Logo Questions Linux Laravel Mysql Ubuntu Git Menu
 

Efficient multiprocessing of massive, brute force maximization in Python 3

This is an extension of my recent question Avoiding race conditions in Python 3's multiprocessing Queues. Hopefully this version of the question is more specific.

TL;DR: In a multiprocessing model where worker processes are fed from a queue using multiprocessing.Queue, why are my worker processes so idle? Each process has its own input queue so they're not fighting each other for a shared queue's lock, but the queues spend a lot of time actually just empty. The main process is running an I/O-bound thread -- is that slowing the CPU-bound filling of the input queues?

I'm trying to find the maximal element of the Cartesian product of N sets each with M_i elements (for 0 <= i < N) under a certain constraint. Recall that the elements of the Cartesian product are length-N tuples whose elements are are elements of the N sets. I'll call these tuples 'combinations' to emphasize the fact that I'm looping over every combination of the original sets. A combination meets the constraint when my function is_feasible returns True. In my problem, I'm trying to find the combination whose elements have the greatest weight: sum(element.weight for element in combination).

My problem size is large, but so is my company's server. I'm trying to rewrite the following serial algorithm as a parallel algorithm.

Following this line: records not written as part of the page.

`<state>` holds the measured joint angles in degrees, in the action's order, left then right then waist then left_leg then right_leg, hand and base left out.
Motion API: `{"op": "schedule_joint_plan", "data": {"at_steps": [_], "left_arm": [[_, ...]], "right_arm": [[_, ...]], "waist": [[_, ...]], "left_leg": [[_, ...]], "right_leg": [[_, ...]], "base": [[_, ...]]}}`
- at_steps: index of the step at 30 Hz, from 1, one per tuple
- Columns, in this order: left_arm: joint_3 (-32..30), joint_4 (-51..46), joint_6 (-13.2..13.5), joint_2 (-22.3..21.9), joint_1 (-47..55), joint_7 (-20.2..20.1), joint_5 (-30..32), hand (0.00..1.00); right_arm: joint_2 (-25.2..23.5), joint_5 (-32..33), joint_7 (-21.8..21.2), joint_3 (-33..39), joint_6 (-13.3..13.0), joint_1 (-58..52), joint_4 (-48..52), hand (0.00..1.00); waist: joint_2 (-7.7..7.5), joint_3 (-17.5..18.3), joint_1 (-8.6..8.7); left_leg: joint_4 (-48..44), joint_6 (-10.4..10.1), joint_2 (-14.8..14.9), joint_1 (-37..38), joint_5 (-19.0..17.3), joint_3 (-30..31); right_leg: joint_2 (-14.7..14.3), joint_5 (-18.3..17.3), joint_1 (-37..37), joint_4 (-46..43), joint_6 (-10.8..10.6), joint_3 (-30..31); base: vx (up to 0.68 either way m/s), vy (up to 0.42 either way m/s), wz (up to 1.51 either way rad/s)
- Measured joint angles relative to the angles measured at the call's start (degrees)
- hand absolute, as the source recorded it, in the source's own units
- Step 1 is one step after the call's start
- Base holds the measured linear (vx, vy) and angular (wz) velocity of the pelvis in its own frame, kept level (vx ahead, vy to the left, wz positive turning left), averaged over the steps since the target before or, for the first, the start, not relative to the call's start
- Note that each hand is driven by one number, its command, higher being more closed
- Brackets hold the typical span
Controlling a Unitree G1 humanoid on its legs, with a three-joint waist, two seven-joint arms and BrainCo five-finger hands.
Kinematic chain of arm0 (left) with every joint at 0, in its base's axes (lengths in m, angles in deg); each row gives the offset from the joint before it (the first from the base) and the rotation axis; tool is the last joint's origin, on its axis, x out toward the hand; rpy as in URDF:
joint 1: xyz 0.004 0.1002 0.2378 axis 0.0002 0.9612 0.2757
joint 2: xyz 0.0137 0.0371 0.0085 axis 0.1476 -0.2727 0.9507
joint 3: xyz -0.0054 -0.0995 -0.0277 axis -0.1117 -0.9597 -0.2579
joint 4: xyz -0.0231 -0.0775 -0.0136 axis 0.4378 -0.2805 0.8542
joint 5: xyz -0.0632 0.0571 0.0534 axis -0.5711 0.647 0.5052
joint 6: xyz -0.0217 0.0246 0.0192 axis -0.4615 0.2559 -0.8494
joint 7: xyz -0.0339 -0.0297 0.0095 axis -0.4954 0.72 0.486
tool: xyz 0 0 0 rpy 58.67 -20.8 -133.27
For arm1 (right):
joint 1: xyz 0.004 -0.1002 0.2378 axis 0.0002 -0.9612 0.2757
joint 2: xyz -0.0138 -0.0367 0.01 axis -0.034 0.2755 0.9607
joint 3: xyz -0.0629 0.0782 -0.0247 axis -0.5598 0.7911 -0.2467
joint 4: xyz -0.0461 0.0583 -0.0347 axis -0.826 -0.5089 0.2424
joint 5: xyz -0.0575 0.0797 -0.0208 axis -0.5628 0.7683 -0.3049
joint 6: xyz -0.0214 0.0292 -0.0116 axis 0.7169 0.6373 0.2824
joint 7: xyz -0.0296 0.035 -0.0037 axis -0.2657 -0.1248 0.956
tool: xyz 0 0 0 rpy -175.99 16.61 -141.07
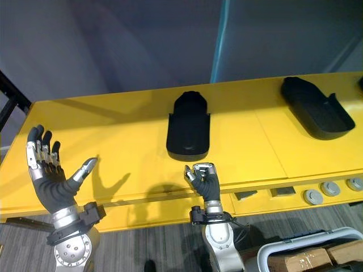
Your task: Walk over and take plastic housings, then place them on the shelf
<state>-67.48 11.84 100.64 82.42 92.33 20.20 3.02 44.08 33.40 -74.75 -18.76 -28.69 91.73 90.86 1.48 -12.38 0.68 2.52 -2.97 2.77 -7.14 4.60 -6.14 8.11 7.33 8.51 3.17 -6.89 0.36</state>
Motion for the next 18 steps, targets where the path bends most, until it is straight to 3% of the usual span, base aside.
{"op": "schedule_joint_plan", "data": {"at_steps": [8,18], "left_arm": [[-0.4,1.5,0.5,-0.1,5.1,-3.3,-6.7,0.00],[-4.0,1.9,0.6,-1.1,5.0,-4.8,-11.7,0.00]], "right_arm": [[-0.1,-0.2,3.1,0.6,0.0,7.2,-8.0,1.00],[-0.2,-1.9,7.4,4.2,0.1,13.9,-13.1,1.00]], "waist": [[0.15,-0.1,-1.73],[0.64,-1.0,-2.23]], "left_leg": [[0.9,0.2,-0.6,-1.8,1.1,2.9],[2.0,0.4,-1.2,-1.8,1.9,4.4]], "right_leg": [[0.6,-0.1,0.5,0.0,0.1,-2.9],[1.2,-1.2,0.5,-0.9,0.3,-4.8]], "base": [[0.01,0.025,0.19],[0.01,0.022,0.10]]}}
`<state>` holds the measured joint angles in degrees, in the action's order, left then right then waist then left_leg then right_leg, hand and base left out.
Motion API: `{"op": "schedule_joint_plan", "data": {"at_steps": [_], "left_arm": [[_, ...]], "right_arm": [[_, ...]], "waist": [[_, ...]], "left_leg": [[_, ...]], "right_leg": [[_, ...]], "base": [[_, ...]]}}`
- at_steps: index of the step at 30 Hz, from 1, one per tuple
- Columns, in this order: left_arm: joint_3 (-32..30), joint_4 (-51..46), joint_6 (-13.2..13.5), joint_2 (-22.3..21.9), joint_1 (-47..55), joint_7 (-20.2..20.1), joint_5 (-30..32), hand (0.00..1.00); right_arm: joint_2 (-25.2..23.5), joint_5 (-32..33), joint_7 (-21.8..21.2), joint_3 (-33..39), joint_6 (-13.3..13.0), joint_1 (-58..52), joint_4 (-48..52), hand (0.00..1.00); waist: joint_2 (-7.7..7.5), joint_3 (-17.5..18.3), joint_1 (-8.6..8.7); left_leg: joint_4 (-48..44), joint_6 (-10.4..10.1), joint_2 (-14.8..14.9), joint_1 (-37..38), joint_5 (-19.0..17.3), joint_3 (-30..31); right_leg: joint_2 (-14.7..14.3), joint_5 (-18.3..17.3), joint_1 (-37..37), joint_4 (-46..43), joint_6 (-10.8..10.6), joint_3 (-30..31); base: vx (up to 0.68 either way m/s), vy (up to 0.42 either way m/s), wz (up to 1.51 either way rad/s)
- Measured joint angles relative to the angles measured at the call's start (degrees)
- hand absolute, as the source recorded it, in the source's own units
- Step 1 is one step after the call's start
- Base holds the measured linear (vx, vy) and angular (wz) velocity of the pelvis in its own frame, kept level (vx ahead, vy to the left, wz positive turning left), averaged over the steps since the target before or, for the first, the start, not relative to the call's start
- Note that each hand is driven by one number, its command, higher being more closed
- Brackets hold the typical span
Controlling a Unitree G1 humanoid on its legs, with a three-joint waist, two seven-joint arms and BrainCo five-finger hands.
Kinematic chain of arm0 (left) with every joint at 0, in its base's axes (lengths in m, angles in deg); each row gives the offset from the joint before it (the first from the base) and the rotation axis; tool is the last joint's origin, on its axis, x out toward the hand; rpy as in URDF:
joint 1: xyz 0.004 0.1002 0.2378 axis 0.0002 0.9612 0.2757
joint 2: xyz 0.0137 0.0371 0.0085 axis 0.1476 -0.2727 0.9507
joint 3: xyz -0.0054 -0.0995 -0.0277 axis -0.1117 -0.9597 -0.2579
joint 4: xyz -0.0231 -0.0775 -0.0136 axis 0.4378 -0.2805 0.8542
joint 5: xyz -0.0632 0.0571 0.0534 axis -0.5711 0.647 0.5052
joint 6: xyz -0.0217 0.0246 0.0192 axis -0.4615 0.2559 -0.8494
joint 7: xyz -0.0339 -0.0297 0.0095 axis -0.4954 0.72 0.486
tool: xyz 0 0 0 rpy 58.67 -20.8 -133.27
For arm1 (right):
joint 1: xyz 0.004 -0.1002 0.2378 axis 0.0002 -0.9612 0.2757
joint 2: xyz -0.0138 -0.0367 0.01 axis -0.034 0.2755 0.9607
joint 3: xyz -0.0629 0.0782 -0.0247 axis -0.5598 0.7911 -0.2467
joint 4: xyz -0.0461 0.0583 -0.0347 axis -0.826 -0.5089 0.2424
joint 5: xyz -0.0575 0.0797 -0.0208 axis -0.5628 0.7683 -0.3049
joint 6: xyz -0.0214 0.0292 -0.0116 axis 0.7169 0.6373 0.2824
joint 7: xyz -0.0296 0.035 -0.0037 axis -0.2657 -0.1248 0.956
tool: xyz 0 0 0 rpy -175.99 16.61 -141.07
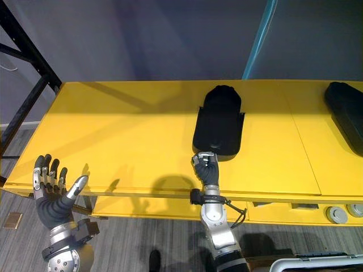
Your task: Walk over and take plastic housings, then place them on the shelf
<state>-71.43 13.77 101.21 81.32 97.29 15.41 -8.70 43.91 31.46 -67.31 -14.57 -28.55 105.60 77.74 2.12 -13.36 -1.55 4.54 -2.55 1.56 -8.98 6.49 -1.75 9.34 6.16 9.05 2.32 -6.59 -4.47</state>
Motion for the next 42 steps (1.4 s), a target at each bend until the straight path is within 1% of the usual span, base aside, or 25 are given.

from operator import itemgetter
from itertools import product # Cartesian product function from the std lib
def optimize(sets):
    """Return the largest (total-weight, combination) tuple from all
    possible combinations of the elements in the several sets, subject
    to the constraint that is_feasible(combo) returns True."""
    return max(
                map(
                    lambda combination: (
                        sum(element.weight for element in combination),
                        combination
                    ),
                    filter(
                        is_feasible, # Returns True if combo meets constraint
                        product(*sets)
                    )
                ),
                key=itemgetter(0) # Only maximize based on sum of weight
            )

My current multiprocessing approach is to create worker processes and feed them combinations with an input queue. When the workers receive a poison pill they place the best combination they've seen on an output queue and exit. I fill the input queue from the main thread of the main process. One advantage of this technique is that I can spawn a secondary thread from the main process to run a monitoring tool (just a REPL I can use to see how many combinations have been processed so far and how full the queues are).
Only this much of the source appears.